- [Directions]: For this exercise, copy all the data exactly and include none of the pictures.

- [Source data]:
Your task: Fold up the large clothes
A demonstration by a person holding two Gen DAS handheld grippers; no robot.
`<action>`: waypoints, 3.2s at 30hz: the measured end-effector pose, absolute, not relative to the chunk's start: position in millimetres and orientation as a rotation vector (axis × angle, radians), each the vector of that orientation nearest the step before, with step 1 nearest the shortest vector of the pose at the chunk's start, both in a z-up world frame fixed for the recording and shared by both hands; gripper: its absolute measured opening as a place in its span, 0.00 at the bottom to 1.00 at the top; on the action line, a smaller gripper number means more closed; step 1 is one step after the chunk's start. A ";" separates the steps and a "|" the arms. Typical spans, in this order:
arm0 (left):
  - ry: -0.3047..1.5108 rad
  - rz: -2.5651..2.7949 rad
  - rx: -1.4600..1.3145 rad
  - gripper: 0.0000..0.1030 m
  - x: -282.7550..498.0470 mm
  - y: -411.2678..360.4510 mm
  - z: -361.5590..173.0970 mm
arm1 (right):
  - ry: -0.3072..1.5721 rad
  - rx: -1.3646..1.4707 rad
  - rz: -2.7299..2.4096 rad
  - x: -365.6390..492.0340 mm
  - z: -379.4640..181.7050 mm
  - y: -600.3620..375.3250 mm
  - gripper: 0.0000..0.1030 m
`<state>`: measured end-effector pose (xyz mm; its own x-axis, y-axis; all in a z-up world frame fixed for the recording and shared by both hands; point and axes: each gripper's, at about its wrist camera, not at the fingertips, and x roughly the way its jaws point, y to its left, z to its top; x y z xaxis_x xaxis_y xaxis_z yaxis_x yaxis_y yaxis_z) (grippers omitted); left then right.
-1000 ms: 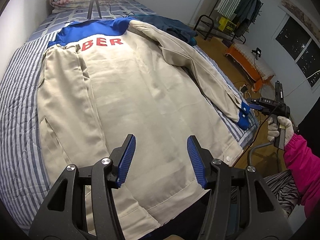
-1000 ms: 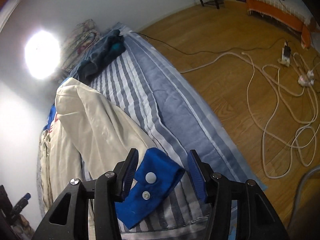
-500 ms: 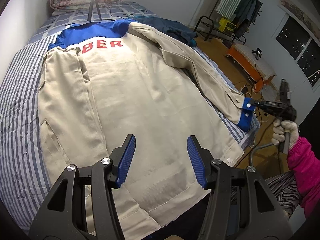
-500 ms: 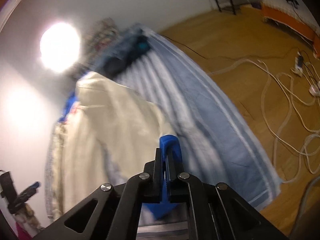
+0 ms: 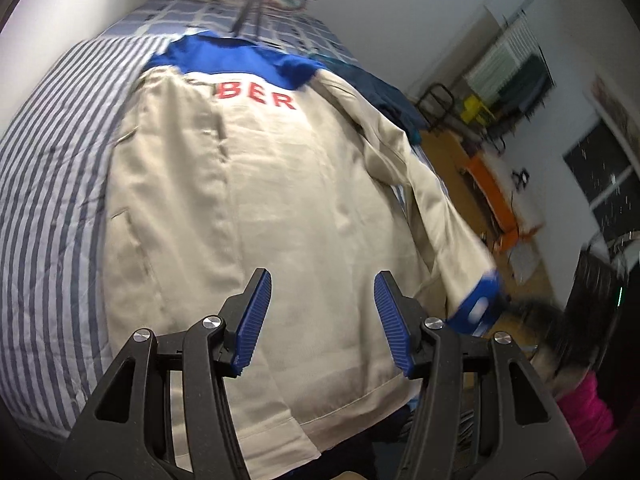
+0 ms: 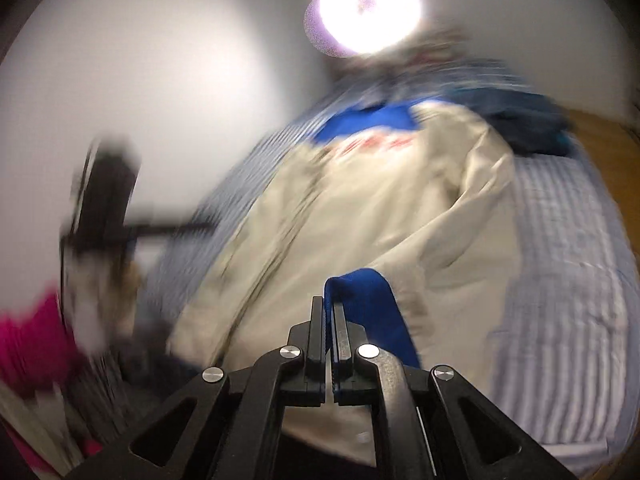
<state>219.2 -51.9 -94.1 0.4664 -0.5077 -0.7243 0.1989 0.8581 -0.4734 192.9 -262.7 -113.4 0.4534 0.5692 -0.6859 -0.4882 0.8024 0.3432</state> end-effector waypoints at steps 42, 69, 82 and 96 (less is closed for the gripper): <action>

- [Expected answer]:
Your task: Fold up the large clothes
A demonstration by a person holding two Gen DAS handheld grippers; no robot.
`<action>`: waypoints, 3.2s at 30hz: the measured end-effector pose, absolute, not relative to the chunk's start: position in millimetres and orientation as a rotation vector (axis × angle, radians), each the vector of that orientation nearest the step before, with step 1 nearest the shortest vector of the pose at the chunk's start, both in a z-up world frame fixed for the recording and shared by both hands; gripper: its absolute measured opening as a place in its span, 0.00 at the bottom to 1.00 at the top; on the action line, a smaller gripper number means more closed; step 1 is one step after the chunk's start. A ";" separates the steps and a "|" the arms. Typical spans, in this order:
arm0 (left):
  - ry: -0.3047..1.5108 rad
  - rz: -2.5651..2.7949 rad
  - rx: -1.4600..1.3145 rad
  - gripper: 0.0000..0.1030 m
  - x: -282.7550..498.0470 mm
  - y: -411.2678..360.4510 mm
  - z: -361.5590..173.0970 mm
arm1 (right):
  - ry: -0.3072..1.5721 rad
  - rx: -1.3646..1.4707 rad
  - rz: -2.7299..2.4096 rad
  - x: -365.6390..492.0340 mm
  - z: -379.4640..181.7050 mm
  - y: -600.3620..375.3250 mm
  - gripper: 0.0000..0.1030 m
`<state>`: measured end-effector pose (xyz mm; its own x-axis, y-axis; all in a z-up world frame fixed for the recording and shared by both hands; point and axes: each gripper's, at about its wrist camera, not at the fingertips, and x roughly the way its jaws point, y to its left, z to its top; x y z xaxis_x xaxis_y xaxis_z yaxis_x yaxis_y yaxis_z) (grippers omitted); left then right.
-1000 ms: 
-1000 ms: 
-500 ms: 
-500 ms: 
+0 ms: 
+0 ms: 
<state>219.2 -51.9 -94.1 0.4664 -0.5077 -0.7243 0.1989 0.8581 -0.4734 192.9 -262.7 -113.4 0.4534 0.5692 -0.6859 -0.4882 0.8024 0.3432</state> end-effector waypoints at steps 42, 69, 82 and 96 (less is closed for the gripper): <action>

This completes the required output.